Permanent Farmers Market Location Proposed For Downtown Dillon

By Betsy Finklea
According to the USDA, “Farmers markets have become a critical ingredient to our nation’s economy, food systems, and communities. Connecting rural to urban, farmer to consumer, and fresh ingredients to our diets, farmers markets are becoming economic and community centerpieces in cities and towns across the U.S.”
Pat Laird, Project Director for the Farmers Market shared this quote with the Dillon City Council at their January meeting to open up the discussion about a permanent location for a farmers market in downtown Dillon.
Laird gave some background. She aid that RALI began in 2007 when the Francis Marion University Education Foundation saw a need for a program for leaders in the Pee Dee area. Dillon County is one of two RALI groups that still exist. One project that RALI has done is to establish the Dillon County Free Medical Clinic which now serves 600 patients.
The DCHI (Dillon County Health Initiative) came out of RALI. It is funded out of the Office of Rural Health and Blue Cross Blue Shield Foundation. For the past four years, the DCHI has provided health and nutrition information and support to Dillon County. DCHI has provided free vegetable plants and seeds to Dillon County residents; plants for raised beds at the schools; tomato plants for every third grader in the county with growing instructions, and has held monthly pop-up Farmers Markets from May through October.
Laird said they are now looking for a permanent space for the farmers market. They have been holding the Farmers Market events at the South Plaza across from the old First Bank building, which now serves as the City of Dillon downtown development office. Laird said while the area has adequate space, it exposes the participants to the elements, and has caused cancellations and early closings on a number of occasions. In a coveted space, such as the one they are proposing, shoppers would be able to stroll the market in a covered space.

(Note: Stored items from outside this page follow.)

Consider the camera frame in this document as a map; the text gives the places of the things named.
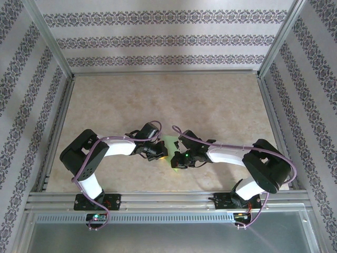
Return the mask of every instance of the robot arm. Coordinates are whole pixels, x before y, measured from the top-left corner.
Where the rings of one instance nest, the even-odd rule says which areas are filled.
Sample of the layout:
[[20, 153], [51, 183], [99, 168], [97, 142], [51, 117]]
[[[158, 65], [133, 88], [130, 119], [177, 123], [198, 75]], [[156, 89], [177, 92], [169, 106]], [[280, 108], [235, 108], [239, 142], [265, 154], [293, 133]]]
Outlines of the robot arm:
[[[201, 140], [190, 130], [183, 134]], [[240, 180], [231, 192], [231, 200], [237, 207], [245, 206], [247, 201], [265, 191], [277, 193], [291, 171], [287, 162], [266, 153], [215, 147], [213, 146], [213, 144], [216, 144], [215, 140], [207, 140], [206, 142], [210, 145], [206, 145], [182, 135], [179, 140], [187, 150], [183, 153], [175, 152], [175, 156], [171, 160], [172, 168], [187, 169], [188, 167], [195, 167], [196, 161], [199, 161], [226, 162], [244, 166], [248, 169], [251, 176]], [[276, 148], [263, 139], [259, 139], [253, 146], [280, 154]]]
[[[147, 123], [141, 130], [135, 130], [125, 137], [132, 139], [149, 139], [158, 133], [159, 129], [152, 123]], [[84, 130], [60, 155], [60, 160], [65, 167], [75, 176], [79, 172], [88, 151], [100, 139], [92, 130]], [[95, 170], [102, 159], [109, 155], [135, 155], [140, 154], [148, 161], [167, 156], [164, 141], [131, 141], [108, 139], [101, 141], [93, 150], [83, 172], [78, 178], [83, 191], [93, 200], [101, 203], [104, 190], [95, 176]]]

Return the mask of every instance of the wire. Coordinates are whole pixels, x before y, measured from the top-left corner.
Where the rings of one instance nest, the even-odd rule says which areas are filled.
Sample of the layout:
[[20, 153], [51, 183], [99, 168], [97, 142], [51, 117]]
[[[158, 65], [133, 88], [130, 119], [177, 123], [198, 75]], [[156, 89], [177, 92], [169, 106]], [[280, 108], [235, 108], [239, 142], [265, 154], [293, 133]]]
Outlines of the wire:
[[[239, 146], [239, 145], [229, 145], [229, 144], [214, 144], [214, 143], [209, 143], [209, 142], [206, 142], [206, 141], [202, 141], [202, 140], [199, 140], [199, 139], [195, 139], [193, 137], [190, 137], [186, 134], [184, 134], [181, 129], [179, 127], [177, 127], [176, 125], [173, 125], [172, 126], [172, 129], [177, 132], [178, 134], [180, 134], [181, 136], [185, 137], [185, 138], [188, 138], [192, 141], [196, 141], [196, 142], [199, 142], [199, 143], [202, 143], [202, 144], [206, 144], [206, 145], [209, 145], [209, 146], [213, 146], [213, 147], [219, 147], [219, 148], [229, 148], [229, 149], [239, 149], [239, 150], [256, 150], [258, 152], [263, 152], [263, 153], [267, 153], [267, 154], [271, 154], [271, 155], [274, 155], [278, 158], [281, 158], [283, 159], [284, 161], [286, 161], [292, 168], [293, 170], [293, 176], [289, 179], [289, 180], [286, 180], [283, 182], [283, 184], [288, 184], [288, 183], [291, 183], [297, 176], [297, 169], [296, 169], [296, 166], [294, 165], [294, 163], [289, 160], [287, 157], [285, 157], [284, 155], [281, 155], [281, 154], [278, 154], [276, 152], [273, 152], [273, 151], [270, 151], [270, 150], [266, 150], [266, 149], [260, 149], [260, 148], [255, 148], [255, 147], [246, 147], [246, 146]], [[251, 220], [251, 222], [249, 222], [247, 225], [242, 223], [242, 222], [239, 222], [239, 221], [235, 221], [236, 223], [242, 225], [241, 227], [238, 225], [238, 229], [239, 228], [244, 228], [246, 229], [247, 227], [249, 227], [251, 224], [253, 224], [257, 218], [260, 216], [261, 212], [262, 212], [262, 209], [264, 208], [265, 204], [267, 203], [267, 200], [268, 200], [268, 197], [269, 197], [269, 192], [267, 192], [267, 196], [265, 197], [265, 200], [261, 206], [261, 208], [259, 209], [257, 215], [255, 216], [255, 218], [253, 220]]]
[[[153, 139], [157, 139], [157, 138], [159, 137], [159, 135], [161, 134], [161, 132], [162, 132], [162, 124], [161, 124], [159, 121], [157, 121], [157, 120], [153, 120], [153, 121], [151, 121], [150, 123], [157, 123], [157, 124], [159, 125], [158, 133], [155, 134], [154, 136], [152, 136], [151, 138], [147, 138], [147, 139], [135, 139], [135, 138], [129, 138], [129, 137], [124, 137], [124, 136], [109, 136], [109, 137], [103, 137], [103, 138], [100, 138], [99, 140], [97, 140], [97, 141], [94, 143], [94, 145], [90, 148], [89, 153], [86, 155], [86, 158], [85, 158], [85, 160], [84, 160], [84, 162], [83, 162], [83, 164], [82, 164], [80, 170], [77, 172], [76, 176], [74, 176], [74, 177], [72, 178], [72, 182], [75, 183], [75, 184], [77, 185], [77, 187], [80, 189], [81, 193], [82, 193], [82, 194], [83, 194], [83, 195], [84, 195], [84, 196], [85, 196], [91, 203], [93, 203], [93, 204], [95, 204], [95, 205], [97, 205], [97, 206], [103, 208], [103, 209], [106, 211], [106, 214], [107, 214], [107, 215], [106, 215], [106, 220], [105, 220], [105, 222], [104, 222], [101, 226], [99, 226], [98, 228], [95, 228], [96, 231], [99, 230], [99, 229], [101, 229], [101, 228], [103, 228], [103, 227], [105, 227], [106, 224], [109, 222], [110, 212], [109, 212], [109, 210], [108, 210], [104, 205], [102, 205], [102, 204], [96, 202], [95, 200], [93, 200], [92, 198], [90, 198], [90, 197], [88, 196], [88, 194], [83, 190], [82, 186], [80, 185], [80, 183], [79, 183], [79, 181], [78, 181], [78, 178], [80, 177], [80, 175], [82, 174], [82, 172], [83, 172], [85, 166], [87, 165], [90, 156], [91, 156], [92, 153], [94, 152], [94, 149], [96, 148], [96, 146], [97, 146], [101, 141], [106, 141], [106, 140], [151, 141], [151, 140], [153, 140]], [[91, 222], [92, 222], [92, 220], [90, 220], [89, 223], [88, 223], [89, 230], [92, 229], [92, 227], [91, 227]]]
[[251, 216], [252, 215], [252, 204], [250, 203], [250, 202], [248, 202], [248, 209], [249, 209], [249, 211], [248, 211], [248, 216]]
[[244, 228], [246, 229], [247, 227], [249, 227], [251, 224], [253, 224], [257, 219], [258, 217], [260, 216], [261, 212], [262, 212], [262, 209], [265, 207], [265, 204], [267, 203], [267, 200], [269, 198], [269, 192], [264, 192], [264, 193], [267, 193], [267, 196], [265, 196], [265, 200], [261, 206], [261, 208], [259, 209], [259, 211], [257, 212], [257, 215], [254, 217], [254, 219], [251, 220], [251, 222], [249, 222], [248, 224], [245, 224], [243, 222], [240, 222], [240, 221], [235, 221], [235, 223], [238, 223], [242, 226], [237, 226], [238, 228]]
[[195, 168], [203, 167], [206, 163], [207, 163], [207, 162], [204, 162], [202, 165], [199, 165], [199, 166], [197, 166], [197, 167], [195, 167]]
[[142, 154], [139, 154], [142, 158], [144, 159], [147, 159], [146, 156], [142, 155]]

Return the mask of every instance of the metal frame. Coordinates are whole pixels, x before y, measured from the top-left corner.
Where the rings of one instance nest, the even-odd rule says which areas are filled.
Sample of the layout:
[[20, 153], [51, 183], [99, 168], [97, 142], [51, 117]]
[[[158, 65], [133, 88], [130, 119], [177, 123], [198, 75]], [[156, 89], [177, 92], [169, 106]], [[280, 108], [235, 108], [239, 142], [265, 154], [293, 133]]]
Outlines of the metal frame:
[[272, 64], [273, 60], [275, 59], [276, 55], [279, 52], [279, 49], [281, 48], [285, 38], [288, 36], [292, 26], [294, 25], [299, 13], [302, 10], [302, 7], [304, 6], [306, 0], [295, 0], [293, 4], [291, 5], [288, 14], [279, 29], [278, 33], [276, 34], [276, 37], [273, 41], [272, 46], [267, 52], [267, 55], [265, 56], [265, 59], [258, 71], [259, 77], [263, 78], [268, 69], [270, 68], [270, 65]]
[[58, 64], [60, 65], [61, 69], [65, 73], [67, 77], [73, 77], [73, 72], [70, 69], [70, 66], [64, 57], [63, 53], [61, 52], [60, 47], [58, 46], [56, 39], [54, 38], [52, 32], [50, 31], [44, 17], [42, 16], [41, 12], [39, 11], [35, 0], [22, 0], [23, 5], [27, 9], [28, 13], [30, 14], [32, 20], [34, 21], [36, 27], [40, 31], [42, 37], [44, 38], [46, 44], [50, 48], [53, 53], [53, 56], [56, 58]]
[[[292, 4], [289, 13], [282, 24], [276, 38], [269, 49], [259, 71], [252, 70], [224, 70], [224, 71], [160, 71], [160, 72], [115, 72], [115, 73], [86, 73], [75, 74], [75, 76], [96, 76], [96, 75], [158, 75], [158, 74], [256, 74], [257, 82], [260, 87], [262, 98], [266, 107], [267, 115], [270, 120], [273, 135], [278, 149], [288, 155], [282, 133], [273, 110], [273, 106], [268, 95], [266, 85], [264, 82], [264, 76], [267, 73], [270, 65], [276, 57], [279, 49], [284, 42], [285, 38], [289, 34], [291, 27], [293, 26], [298, 14], [300, 13], [305, 0], [295, 0]], [[48, 46], [51, 48], [53, 55], [56, 57], [63, 71], [72, 77], [73, 73], [62, 54], [60, 48], [53, 35], [51, 34], [47, 24], [45, 23], [43, 16], [39, 12], [34, 0], [23, 0], [25, 7], [32, 16], [34, 22], [39, 28], [41, 34], [46, 40]], [[54, 161], [58, 141], [61, 136], [63, 123], [65, 121], [67, 108], [71, 99], [72, 90], [74, 87], [73, 80], [68, 86], [66, 91], [66, 97], [61, 105], [60, 116], [56, 124], [56, 131], [52, 138], [51, 149], [47, 157], [46, 167], [43, 172], [45, 177], [51, 171]], [[203, 215], [214, 215], [218, 213], [235, 213], [242, 212], [244, 210], [216, 210], [214, 203], [208, 199], [213, 195], [213, 192], [122, 192], [121, 209], [120, 211], [114, 211], [113, 215], [128, 215], [141, 216], [144, 214], [177, 214], [177, 215], [194, 215], [196, 213]], [[36, 192], [30, 193], [28, 201], [26, 203], [25, 211], [21, 219], [18, 233], [15, 239], [13, 252], [27, 252], [29, 243], [32, 238], [34, 226], [39, 222], [39, 217], [42, 215], [85, 215], [90, 212], [74, 211], [73, 204], [76, 193], [46, 193]], [[299, 212], [302, 219], [303, 229], [307, 237], [312, 252], [327, 252], [324, 240], [318, 228], [318, 222], [315, 215], [313, 215], [312, 206], [305, 190], [289, 190], [280, 191], [277, 194], [272, 194], [266, 208], [263, 212], [279, 212], [279, 211], [295, 211]]]
[[[234, 222], [233, 213], [246, 210], [216, 210], [209, 200], [214, 192], [120, 192], [120, 211], [111, 211], [110, 223], [191, 223]], [[14, 252], [27, 252], [36, 223], [84, 223], [85, 211], [74, 211], [76, 193], [30, 193], [19, 232], [14, 242]], [[325, 252], [321, 247], [319, 231], [314, 217], [308, 215], [312, 206], [305, 190], [280, 191], [272, 194], [263, 212], [299, 212], [303, 229], [312, 252]], [[184, 217], [184, 220], [163, 221], [151, 219], [139, 222], [137, 217]], [[194, 217], [205, 217], [197, 221]]]

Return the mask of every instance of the metal panel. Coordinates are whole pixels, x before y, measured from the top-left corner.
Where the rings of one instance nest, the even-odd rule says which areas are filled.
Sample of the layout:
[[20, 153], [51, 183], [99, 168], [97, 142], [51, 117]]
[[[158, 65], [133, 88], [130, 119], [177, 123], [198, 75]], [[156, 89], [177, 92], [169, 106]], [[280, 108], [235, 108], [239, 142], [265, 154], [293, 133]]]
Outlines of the metal panel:
[[[240, 229], [240, 231], [237, 231], [232, 225], [228, 227], [226, 224], [220, 223], [232, 223], [234, 213], [246, 210], [215, 210], [214, 203], [208, 199], [213, 195], [213, 192], [120, 192], [119, 194], [122, 195], [124, 208], [120, 211], [110, 212], [110, 223], [113, 224], [107, 225], [102, 232], [94, 234], [89, 233], [87, 227], [84, 226], [84, 219], [89, 212], [73, 210], [75, 193], [31, 193], [24, 214], [25, 216], [28, 215], [28, 218], [25, 225], [21, 226], [22, 231], [19, 231], [16, 238], [17, 252], [27, 252], [27, 249], [30, 249], [30, 252], [40, 252], [41, 245], [44, 245], [51, 252], [58, 252], [60, 249], [63, 251], [59, 252], [76, 252], [74, 245], [72, 245], [73, 239], [81, 240], [81, 243], [84, 241], [84, 244], [87, 241], [97, 240], [99, 245], [107, 245], [109, 242], [105, 242], [106, 239], [100, 240], [107, 237], [109, 238], [108, 241], [110, 239], [114, 241], [120, 235], [120, 232], [126, 233], [127, 231], [129, 234], [126, 233], [118, 241], [128, 245], [128, 238], [142, 237], [145, 233], [142, 229], [155, 231], [156, 226], [160, 226], [161, 231], [157, 231], [156, 235], [152, 236], [153, 240], [160, 241], [166, 238], [170, 242], [175, 238], [170, 238], [170, 235], [166, 235], [165, 231], [170, 231], [169, 234], [181, 233], [184, 229], [191, 229], [189, 226], [193, 226], [193, 229], [191, 229], [193, 237], [186, 237], [185, 244], [181, 244], [184, 249], [195, 243], [192, 238], [198, 238], [197, 241], [199, 242], [203, 238], [212, 241], [210, 235], [213, 237], [221, 236], [221, 239], [218, 238], [219, 242], [213, 243], [217, 247], [223, 247], [222, 242], [228, 239], [227, 236], [235, 235], [235, 239], [232, 238], [231, 240], [237, 240], [239, 246], [233, 244], [230, 240], [226, 241], [226, 245], [237, 247], [232, 248], [230, 252], [233, 252], [233, 250], [246, 252], [247, 249], [242, 248], [242, 245], [249, 244], [251, 244], [250, 250], [252, 250], [252, 247], [256, 247], [259, 252], [264, 252], [265, 247], [261, 249], [260, 245], [273, 241], [275, 238], [278, 238], [278, 240], [269, 243], [266, 252], [270, 252], [271, 248], [275, 250], [274, 252], [278, 252], [278, 247], [281, 246], [285, 247], [281, 248], [283, 252], [285, 250], [286, 252], [319, 252], [318, 250], [321, 250], [317, 239], [320, 238], [320, 232], [313, 227], [312, 217], [308, 216], [308, 210], [311, 210], [312, 207], [305, 190], [280, 191], [278, 194], [272, 194], [265, 209], [262, 210], [263, 213], [259, 220], [247, 230]], [[203, 229], [207, 231], [206, 235], [203, 234]], [[256, 230], [259, 230], [263, 236], [258, 235]], [[98, 234], [102, 238], [93, 239]], [[290, 248], [287, 248], [288, 244], [292, 245], [291, 249], [294, 250], [290, 251]], [[136, 250], [142, 252], [144, 245], [148, 249], [155, 247], [153, 251], [156, 252], [156, 247], [164, 247], [165, 244], [141, 241], [138, 243]], [[305, 249], [305, 251], [297, 250], [298, 245], [301, 245], [302, 250]], [[86, 252], [89, 248], [87, 246], [85, 249], [81, 249], [81, 252]], [[198, 246], [198, 249], [209, 252], [202, 246]], [[135, 251], [134, 248], [128, 248], [124, 245], [120, 250]]]
[[264, 213], [247, 230], [227, 223], [36, 224], [28, 252], [312, 252], [298, 212]]

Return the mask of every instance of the black mounting bracket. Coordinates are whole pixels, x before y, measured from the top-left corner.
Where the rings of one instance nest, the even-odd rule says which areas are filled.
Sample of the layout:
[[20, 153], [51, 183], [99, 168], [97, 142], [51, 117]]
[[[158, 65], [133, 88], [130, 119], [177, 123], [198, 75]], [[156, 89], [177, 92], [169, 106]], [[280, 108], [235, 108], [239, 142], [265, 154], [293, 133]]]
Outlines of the black mounting bracket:
[[[201, 140], [191, 130], [186, 130], [184, 134], [194, 139]], [[195, 166], [196, 161], [203, 162], [204, 164], [208, 162], [213, 163], [212, 160], [206, 154], [210, 147], [209, 145], [190, 140], [182, 135], [179, 136], [178, 139], [187, 148], [187, 151], [183, 153], [180, 153], [180, 151], [174, 152], [174, 157], [171, 159], [172, 168], [174, 169], [187, 169], [188, 167], [198, 168]], [[207, 140], [206, 142], [211, 144], [214, 143], [215, 141], [216, 140]], [[178, 141], [174, 143], [177, 149], [179, 149], [178, 143], [179, 143]]]
[[[273, 145], [263, 139], [258, 139], [253, 146], [281, 154]], [[291, 171], [290, 165], [283, 159], [256, 150], [251, 150], [245, 154], [242, 162], [256, 184], [269, 193], [277, 193]]]
[[[120, 194], [109, 194], [104, 195], [102, 205], [104, 205], [110, 211], [119, 211], [121, 206], [121, 195]], [[100, 211], [104, 210], [97, 205], [92, 204], [83, 194], [77, 194], [74, 203], [75, 211]]]
[[[80, 170], [82, 164], [86, 159], [86, 153], [83, 149], [90, 150], [94, 143], [98, 140], [97, 134], [91, 129], [84, 130], [60, 155], [60, 160], [64, 166], [74, 176]], [[104, 158], [109, 146], [105, 142], [100, 142], [93, 150], [88, 163], [86, 164], [83, 172], [78, 178], [79, 181], [83, 181], [89, 178], [97, 169], [97, 166]]]
[[252, 209], [261, 208], [261, 198], [260, 195], [253, 196], [250, 200], [246, 202], [241, 207], [238, 207], [232, 200], [232, 194], [230, 192], [217, 192], [213, 194], [213, 198], [210, 200], [214, 201], [214, 206], [216, 210], [219, 209], [244, 209], [248, 208], [248, 203], [252, 205]]

Laird said there is a great deal of work involved in putting on a farmers market including setting up the market, transporting the equipment needed to the area, setting up the tents and the signage, closing roads, and other preparations needed. She said this consumes a great deal of time for the organizers and the vendors. It also incurs additional costs because they have to rent portapotties, and have event insurance.
With a permanent market space, equipment would be stored in the venue and vendors could pull up to their spot and unload their merchandise.
In addition, the venue will be complete with a community room and catering kitchen that would be used by individuals and organizations.
Laird said she believed the project would be a great addition to enhance the Main Street downtown development program.
Laird then detailed what she and Johnnie Luehrs had done to ensure the success of the project. She said they had taken a grant opportunity workshop sponsored by Congressman Tom Rice and had contacted Rice’s Myrtle Beach office; spoken with various agencies and officials about possible resources; spoken with Rep. Jackie Hayes and Senator Kent Williams; been in contact with the Pee Dee Regional Council of Governments about possible grants; talked with PDRTA about providing transportation to the market; and had many conversations with many people about the market.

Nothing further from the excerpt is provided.